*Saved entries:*
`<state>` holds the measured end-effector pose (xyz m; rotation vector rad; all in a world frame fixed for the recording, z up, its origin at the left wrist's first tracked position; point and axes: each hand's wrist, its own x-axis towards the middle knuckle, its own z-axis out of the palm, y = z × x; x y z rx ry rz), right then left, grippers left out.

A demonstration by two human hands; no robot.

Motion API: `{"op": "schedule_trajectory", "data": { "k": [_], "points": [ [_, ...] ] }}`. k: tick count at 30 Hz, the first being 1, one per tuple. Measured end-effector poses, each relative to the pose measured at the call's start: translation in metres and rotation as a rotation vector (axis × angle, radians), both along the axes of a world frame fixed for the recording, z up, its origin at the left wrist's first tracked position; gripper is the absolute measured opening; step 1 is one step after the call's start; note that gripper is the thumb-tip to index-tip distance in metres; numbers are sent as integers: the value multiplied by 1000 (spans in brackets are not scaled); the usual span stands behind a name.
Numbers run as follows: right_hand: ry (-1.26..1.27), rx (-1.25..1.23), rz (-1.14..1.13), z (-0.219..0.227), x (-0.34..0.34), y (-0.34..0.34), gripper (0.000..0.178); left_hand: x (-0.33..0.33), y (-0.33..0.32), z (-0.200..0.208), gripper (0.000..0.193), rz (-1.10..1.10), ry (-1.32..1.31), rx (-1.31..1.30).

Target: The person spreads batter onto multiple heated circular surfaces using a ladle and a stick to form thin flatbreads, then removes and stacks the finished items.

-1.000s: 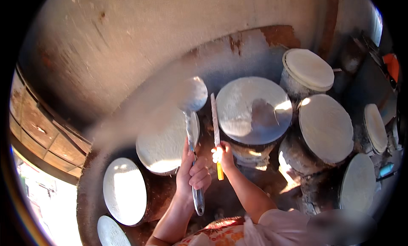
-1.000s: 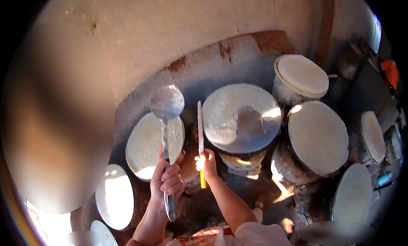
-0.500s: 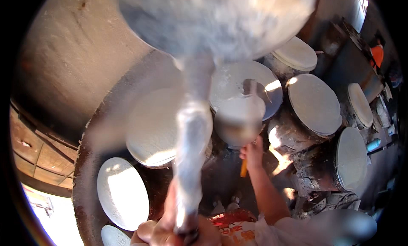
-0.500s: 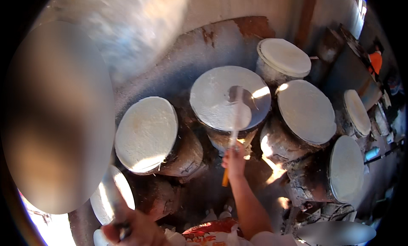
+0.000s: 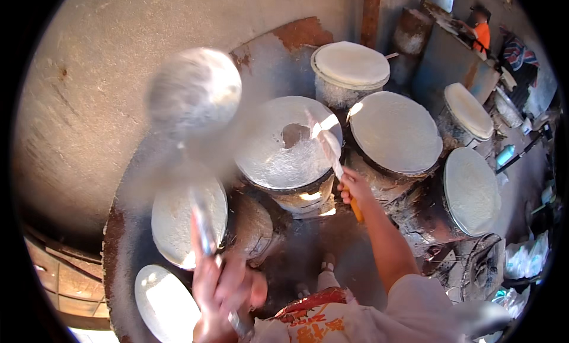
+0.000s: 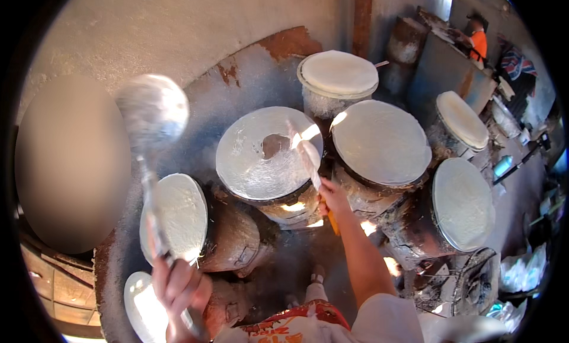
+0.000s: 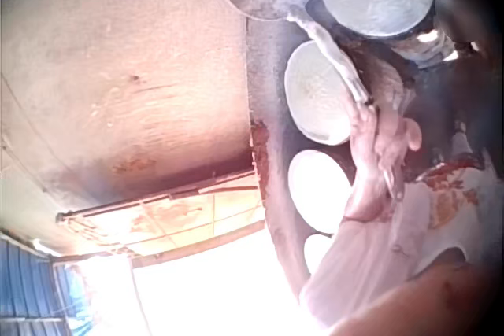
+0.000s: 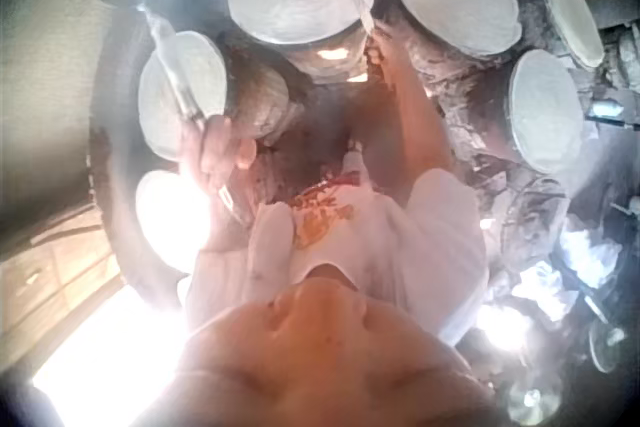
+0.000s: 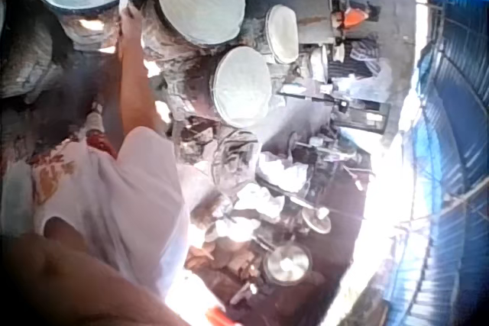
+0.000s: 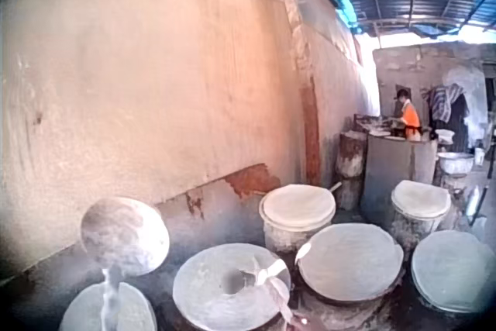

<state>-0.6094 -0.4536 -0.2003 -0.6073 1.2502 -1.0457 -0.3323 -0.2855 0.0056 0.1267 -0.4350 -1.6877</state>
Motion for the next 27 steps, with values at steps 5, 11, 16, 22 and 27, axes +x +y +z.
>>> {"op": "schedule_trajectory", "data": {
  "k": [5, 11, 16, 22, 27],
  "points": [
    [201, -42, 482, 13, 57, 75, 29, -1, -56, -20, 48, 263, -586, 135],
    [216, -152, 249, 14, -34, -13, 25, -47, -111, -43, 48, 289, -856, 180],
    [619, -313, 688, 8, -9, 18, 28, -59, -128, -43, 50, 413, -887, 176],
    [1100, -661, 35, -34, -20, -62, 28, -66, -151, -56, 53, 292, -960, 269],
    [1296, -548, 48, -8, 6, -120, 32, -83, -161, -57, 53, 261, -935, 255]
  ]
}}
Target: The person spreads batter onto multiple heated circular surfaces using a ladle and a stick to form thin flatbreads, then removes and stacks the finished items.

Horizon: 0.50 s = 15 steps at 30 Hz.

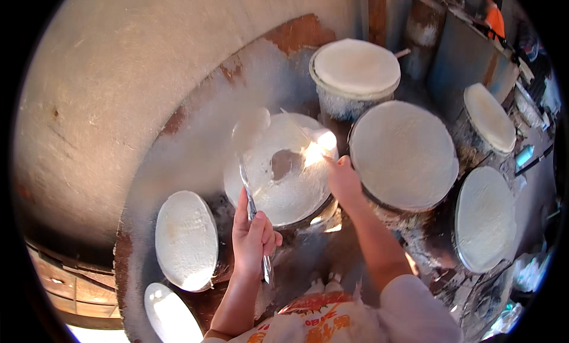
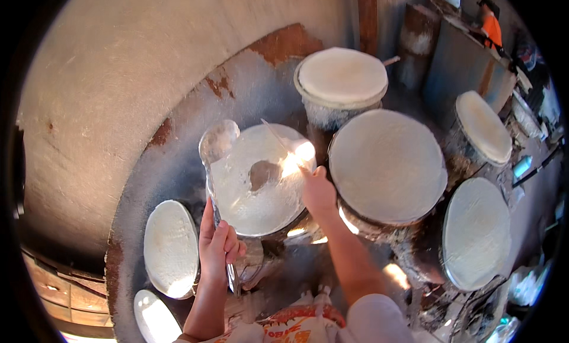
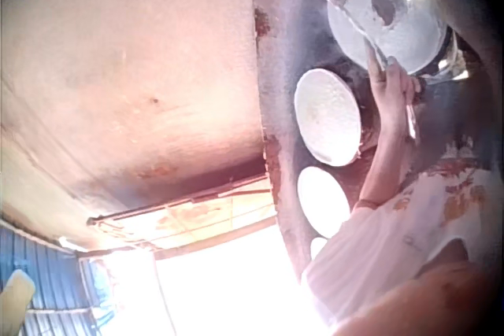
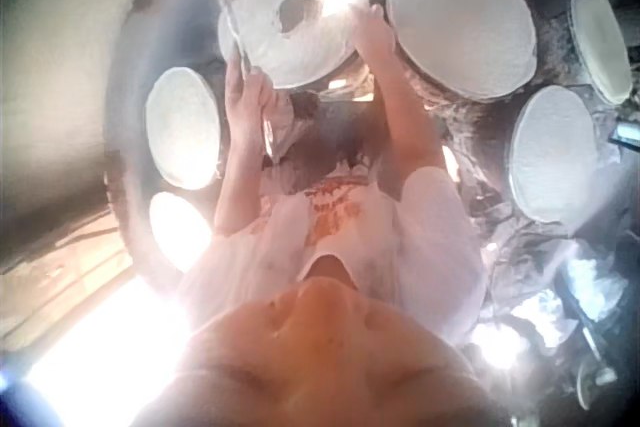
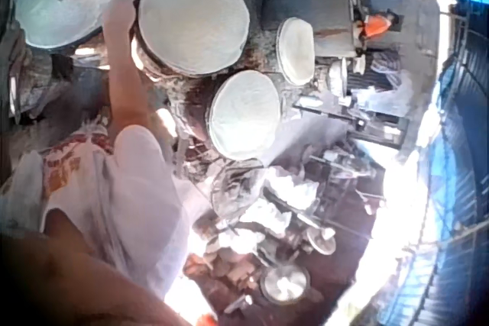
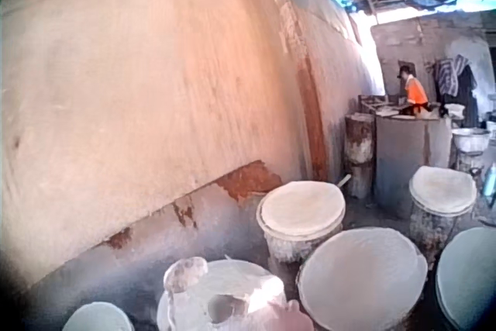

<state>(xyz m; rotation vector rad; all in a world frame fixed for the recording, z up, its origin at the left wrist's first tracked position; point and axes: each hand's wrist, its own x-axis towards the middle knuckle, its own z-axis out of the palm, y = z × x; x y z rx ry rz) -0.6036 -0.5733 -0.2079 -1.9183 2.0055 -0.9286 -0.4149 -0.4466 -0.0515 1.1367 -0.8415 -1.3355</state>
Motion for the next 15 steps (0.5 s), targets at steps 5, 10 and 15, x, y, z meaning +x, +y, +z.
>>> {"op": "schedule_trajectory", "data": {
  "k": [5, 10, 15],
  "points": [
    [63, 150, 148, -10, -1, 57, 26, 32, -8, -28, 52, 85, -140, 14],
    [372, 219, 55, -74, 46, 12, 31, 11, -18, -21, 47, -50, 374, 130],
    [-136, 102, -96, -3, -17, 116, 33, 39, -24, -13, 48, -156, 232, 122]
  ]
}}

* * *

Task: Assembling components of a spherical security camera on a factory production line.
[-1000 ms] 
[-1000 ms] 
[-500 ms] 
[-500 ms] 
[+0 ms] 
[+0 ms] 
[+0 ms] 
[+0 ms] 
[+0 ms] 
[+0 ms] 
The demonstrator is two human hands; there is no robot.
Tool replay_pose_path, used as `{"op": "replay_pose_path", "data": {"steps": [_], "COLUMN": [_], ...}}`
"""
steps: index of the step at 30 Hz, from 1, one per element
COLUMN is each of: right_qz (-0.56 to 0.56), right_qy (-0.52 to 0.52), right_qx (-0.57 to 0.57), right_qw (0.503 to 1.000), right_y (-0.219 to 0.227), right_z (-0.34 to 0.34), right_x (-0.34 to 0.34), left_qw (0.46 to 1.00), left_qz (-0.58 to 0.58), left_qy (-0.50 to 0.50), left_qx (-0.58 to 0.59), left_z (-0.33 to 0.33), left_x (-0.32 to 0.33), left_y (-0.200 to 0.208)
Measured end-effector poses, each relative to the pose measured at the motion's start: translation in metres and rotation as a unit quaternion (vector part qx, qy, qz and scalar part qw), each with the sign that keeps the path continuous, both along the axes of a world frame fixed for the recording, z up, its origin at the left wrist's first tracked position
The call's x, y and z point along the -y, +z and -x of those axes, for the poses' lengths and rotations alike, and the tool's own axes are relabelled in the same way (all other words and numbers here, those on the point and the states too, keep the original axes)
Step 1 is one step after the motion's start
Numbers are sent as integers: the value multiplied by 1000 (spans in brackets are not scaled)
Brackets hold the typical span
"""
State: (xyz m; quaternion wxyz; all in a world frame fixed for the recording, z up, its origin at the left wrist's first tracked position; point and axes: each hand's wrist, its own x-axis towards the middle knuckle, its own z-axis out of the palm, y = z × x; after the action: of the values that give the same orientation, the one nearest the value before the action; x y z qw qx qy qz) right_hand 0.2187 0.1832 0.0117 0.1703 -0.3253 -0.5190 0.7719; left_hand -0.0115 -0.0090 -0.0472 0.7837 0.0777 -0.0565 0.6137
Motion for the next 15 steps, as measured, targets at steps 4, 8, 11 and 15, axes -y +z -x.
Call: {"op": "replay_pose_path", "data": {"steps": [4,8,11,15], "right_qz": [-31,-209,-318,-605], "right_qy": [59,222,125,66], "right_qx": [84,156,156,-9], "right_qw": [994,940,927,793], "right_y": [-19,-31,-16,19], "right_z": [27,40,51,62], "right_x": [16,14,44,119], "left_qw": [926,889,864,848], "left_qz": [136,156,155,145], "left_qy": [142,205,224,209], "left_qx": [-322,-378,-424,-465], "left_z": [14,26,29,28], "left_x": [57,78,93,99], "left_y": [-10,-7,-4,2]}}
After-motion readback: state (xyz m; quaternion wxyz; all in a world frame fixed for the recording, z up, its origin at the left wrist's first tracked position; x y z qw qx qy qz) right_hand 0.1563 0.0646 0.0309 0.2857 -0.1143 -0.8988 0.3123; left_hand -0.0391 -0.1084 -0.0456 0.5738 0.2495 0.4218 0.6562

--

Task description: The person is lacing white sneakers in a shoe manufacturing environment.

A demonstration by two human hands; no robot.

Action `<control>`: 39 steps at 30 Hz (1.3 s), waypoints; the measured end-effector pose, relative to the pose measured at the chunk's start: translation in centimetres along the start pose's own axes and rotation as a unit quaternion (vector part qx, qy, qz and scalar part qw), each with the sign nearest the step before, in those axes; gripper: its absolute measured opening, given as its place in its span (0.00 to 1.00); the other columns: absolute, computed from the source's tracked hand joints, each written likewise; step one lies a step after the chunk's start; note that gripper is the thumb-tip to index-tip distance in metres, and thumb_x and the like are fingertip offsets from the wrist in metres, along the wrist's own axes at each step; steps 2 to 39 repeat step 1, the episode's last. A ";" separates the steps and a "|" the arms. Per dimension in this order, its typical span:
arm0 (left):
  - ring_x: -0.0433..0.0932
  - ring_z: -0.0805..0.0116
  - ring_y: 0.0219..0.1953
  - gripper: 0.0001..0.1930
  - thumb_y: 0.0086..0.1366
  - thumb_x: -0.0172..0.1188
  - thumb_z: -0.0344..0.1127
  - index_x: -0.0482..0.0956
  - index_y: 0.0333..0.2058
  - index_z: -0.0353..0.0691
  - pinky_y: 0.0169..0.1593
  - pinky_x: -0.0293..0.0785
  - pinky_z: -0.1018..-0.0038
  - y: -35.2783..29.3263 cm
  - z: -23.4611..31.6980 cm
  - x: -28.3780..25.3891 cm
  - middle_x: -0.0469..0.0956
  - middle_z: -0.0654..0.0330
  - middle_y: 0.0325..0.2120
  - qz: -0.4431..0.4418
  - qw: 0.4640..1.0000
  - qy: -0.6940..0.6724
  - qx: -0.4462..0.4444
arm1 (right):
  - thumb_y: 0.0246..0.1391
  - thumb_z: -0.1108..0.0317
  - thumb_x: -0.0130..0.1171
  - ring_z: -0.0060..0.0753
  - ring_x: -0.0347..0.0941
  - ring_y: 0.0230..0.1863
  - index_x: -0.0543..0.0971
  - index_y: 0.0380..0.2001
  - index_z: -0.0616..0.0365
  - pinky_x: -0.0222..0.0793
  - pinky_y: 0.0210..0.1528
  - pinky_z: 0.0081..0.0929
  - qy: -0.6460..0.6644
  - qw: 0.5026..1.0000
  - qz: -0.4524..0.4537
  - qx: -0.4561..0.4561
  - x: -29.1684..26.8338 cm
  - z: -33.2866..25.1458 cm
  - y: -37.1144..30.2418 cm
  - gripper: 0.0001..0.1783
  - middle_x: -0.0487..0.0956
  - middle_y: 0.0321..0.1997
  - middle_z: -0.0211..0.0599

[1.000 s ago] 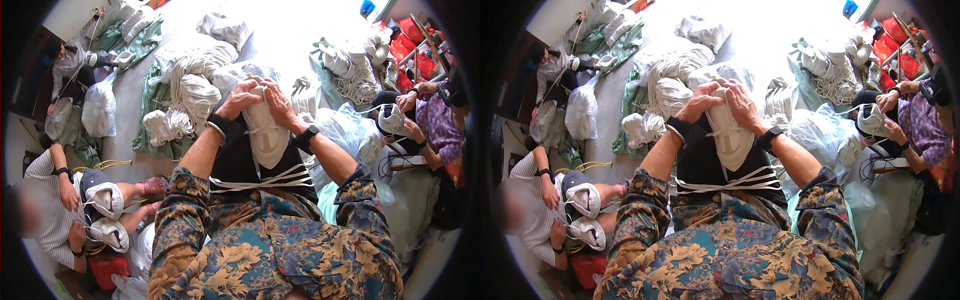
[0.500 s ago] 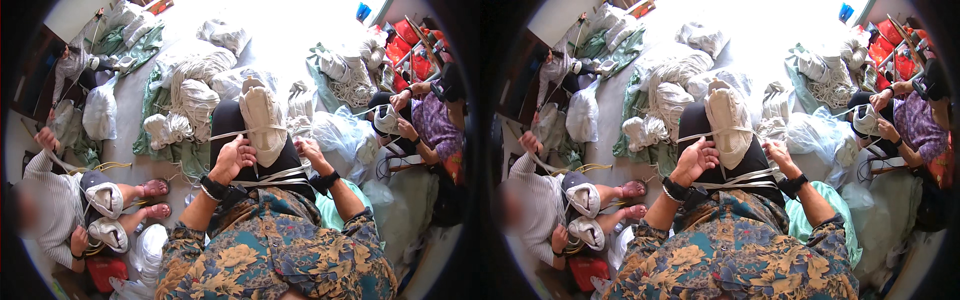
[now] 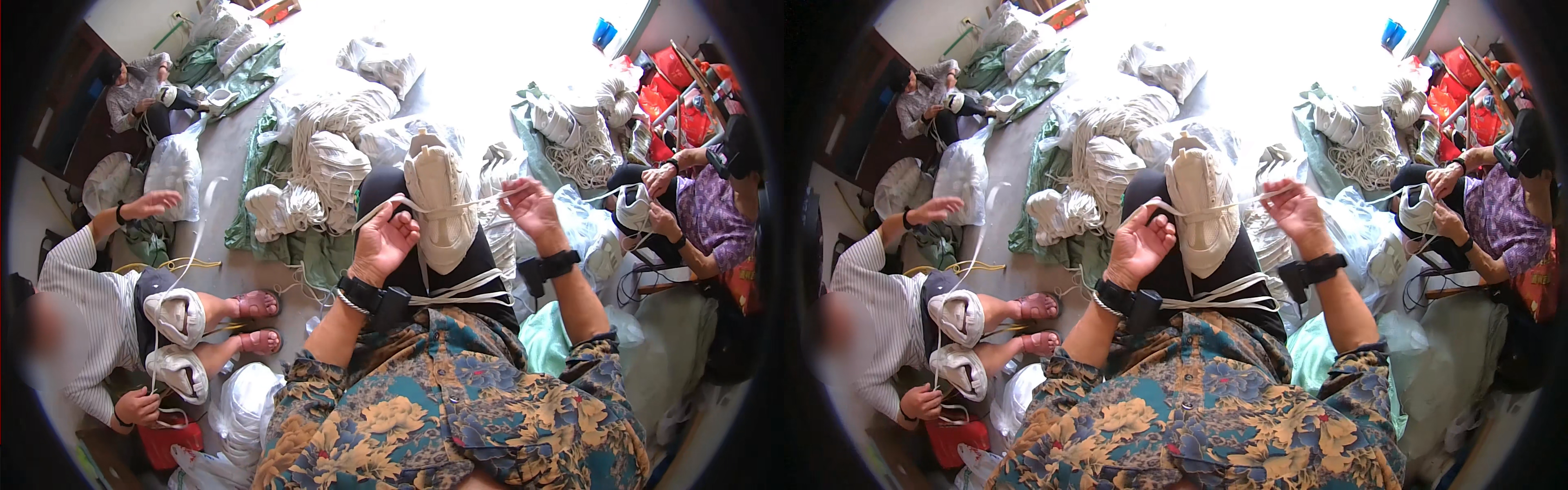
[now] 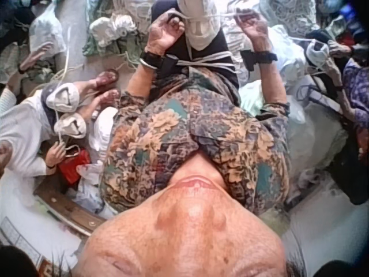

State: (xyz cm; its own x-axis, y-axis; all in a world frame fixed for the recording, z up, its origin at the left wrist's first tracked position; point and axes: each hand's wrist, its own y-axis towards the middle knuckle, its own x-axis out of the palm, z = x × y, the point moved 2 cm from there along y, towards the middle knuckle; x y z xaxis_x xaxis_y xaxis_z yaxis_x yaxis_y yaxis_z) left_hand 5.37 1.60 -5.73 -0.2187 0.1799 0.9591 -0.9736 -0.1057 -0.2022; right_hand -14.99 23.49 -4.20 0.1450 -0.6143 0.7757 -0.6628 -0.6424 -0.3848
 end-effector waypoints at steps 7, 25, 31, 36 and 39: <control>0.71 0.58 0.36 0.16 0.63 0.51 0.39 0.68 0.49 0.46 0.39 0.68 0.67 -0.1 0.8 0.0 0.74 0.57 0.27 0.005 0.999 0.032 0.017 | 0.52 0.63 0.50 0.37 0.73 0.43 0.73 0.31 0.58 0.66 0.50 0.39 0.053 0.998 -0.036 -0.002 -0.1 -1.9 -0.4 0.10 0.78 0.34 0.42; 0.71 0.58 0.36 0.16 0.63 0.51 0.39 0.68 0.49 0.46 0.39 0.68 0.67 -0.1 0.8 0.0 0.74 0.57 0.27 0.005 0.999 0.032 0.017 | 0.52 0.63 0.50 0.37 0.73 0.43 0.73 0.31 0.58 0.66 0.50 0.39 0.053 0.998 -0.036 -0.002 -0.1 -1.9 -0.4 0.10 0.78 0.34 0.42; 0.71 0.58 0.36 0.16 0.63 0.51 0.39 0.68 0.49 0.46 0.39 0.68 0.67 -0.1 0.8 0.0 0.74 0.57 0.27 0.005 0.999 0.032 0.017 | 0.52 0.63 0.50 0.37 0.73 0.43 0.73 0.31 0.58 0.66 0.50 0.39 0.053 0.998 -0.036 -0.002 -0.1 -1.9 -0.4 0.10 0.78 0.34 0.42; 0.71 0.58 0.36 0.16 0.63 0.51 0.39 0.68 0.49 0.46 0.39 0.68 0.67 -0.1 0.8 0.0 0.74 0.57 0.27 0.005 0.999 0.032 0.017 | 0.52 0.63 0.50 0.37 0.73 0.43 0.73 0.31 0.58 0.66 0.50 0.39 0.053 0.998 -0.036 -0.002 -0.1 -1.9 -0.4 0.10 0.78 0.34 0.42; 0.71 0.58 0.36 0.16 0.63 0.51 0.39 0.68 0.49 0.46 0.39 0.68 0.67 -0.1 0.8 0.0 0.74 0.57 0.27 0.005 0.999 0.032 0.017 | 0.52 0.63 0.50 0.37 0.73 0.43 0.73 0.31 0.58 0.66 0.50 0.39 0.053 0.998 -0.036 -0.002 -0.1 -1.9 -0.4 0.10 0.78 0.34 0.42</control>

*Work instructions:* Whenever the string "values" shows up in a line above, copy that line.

*Finished task:*
Motion for the next 27 steps, with values at steps 5, 11, 16, 22 and 27, axes +x +y +z.
State: (xyz m; quaternion wxyz; all in a world frame fixed for the recording, z up, its origin at the left wrist's first tracked position; point and axes: each hand's wrist, its own x-axis towards the middle knuckle, its own z-axis out of the palm, y = z × x; after the action: of the values that give the same orientation, the one nearest the value before the action; x y z qw qx qy qz) right_hand 0.2187 0.1832 0.0117 0.1703 -0.3253 -0.5190 0.7719; left_hand -0.0115 -0.0090 -0.0472 0.7837 0.0777 -0.0565 0.6137

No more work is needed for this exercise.